Sono terminati ieri gli interrogatori di garanzia da parte del Gip di Trani, Lucia Anna Altamura, e del pubblico ministero titolare del fascicolo, Silvia Curione, nei confronti degli indagati sottoposti ad ordinanza di custodia cautelare ai domiciliari nell'ambito dell'inchiesta «Chiavi della città», che ha condotto in carcere l'ex presidente del Bari, Mino Giancaspro, e vede indagate complessivamente dieci persone.

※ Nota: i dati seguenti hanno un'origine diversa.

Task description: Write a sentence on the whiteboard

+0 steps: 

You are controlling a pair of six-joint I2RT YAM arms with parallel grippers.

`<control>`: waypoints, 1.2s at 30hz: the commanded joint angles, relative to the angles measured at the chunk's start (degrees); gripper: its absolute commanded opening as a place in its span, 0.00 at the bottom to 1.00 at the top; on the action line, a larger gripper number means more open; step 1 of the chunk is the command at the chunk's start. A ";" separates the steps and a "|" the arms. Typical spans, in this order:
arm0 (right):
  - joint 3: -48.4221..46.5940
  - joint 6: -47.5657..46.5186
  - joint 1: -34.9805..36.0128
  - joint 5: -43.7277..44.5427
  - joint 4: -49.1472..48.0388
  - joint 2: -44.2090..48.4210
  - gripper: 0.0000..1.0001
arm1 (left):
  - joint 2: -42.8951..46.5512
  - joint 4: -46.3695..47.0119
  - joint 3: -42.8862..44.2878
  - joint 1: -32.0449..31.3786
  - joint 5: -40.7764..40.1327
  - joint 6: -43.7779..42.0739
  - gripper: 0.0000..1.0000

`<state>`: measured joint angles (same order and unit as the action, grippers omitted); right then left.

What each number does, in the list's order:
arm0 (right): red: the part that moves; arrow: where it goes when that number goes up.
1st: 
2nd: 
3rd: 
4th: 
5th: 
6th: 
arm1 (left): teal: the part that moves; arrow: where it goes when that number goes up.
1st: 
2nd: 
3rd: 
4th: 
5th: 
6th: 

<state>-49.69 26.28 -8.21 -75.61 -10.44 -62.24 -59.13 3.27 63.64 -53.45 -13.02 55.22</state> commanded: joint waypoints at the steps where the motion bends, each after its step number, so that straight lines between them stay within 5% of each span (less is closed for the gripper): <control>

Quattro di queste, come detto, sono ai domiciliari e, ieri, l'interrogatorio ha riguardato l'ex vice presidente del Trani, Alberto Altieri e, per rogatoria, Emanuele Mosconi, uomo ritenuto molto vicino a Giancaspro nel presunto sodalizio affaristico oggetto dell'indagine.
Altieri, difeso dall'avvocato Amleto Carobello, ha risposto su tutto nell'ambito di un interrogatorio durato quattro ore, all'esito del quale il suo difensore ha chiesto la revoca della misura cautelare.
L'ex vice presidente del Trani ha smentito di essere stato il prestanome di alcuno, chiarendo, al contrario, di essere stato esclusivamente un dirigente della società, peraltro fortemente voluto dal sindaco, Amedeo Bottaro, per avere fatto bene negli anni precedenti come massimo dirigente e, come tale, in quanto figura di garanzia della tranesità del club.
Il Pm si è riservato di esprimere il parere, ed i tempi tecnici per decidere sono non superiori a cinque giorni: la prossima settimana, dunque si dovrebbe conoscere se le misure saranno attenuate e, se sì, in quale modo.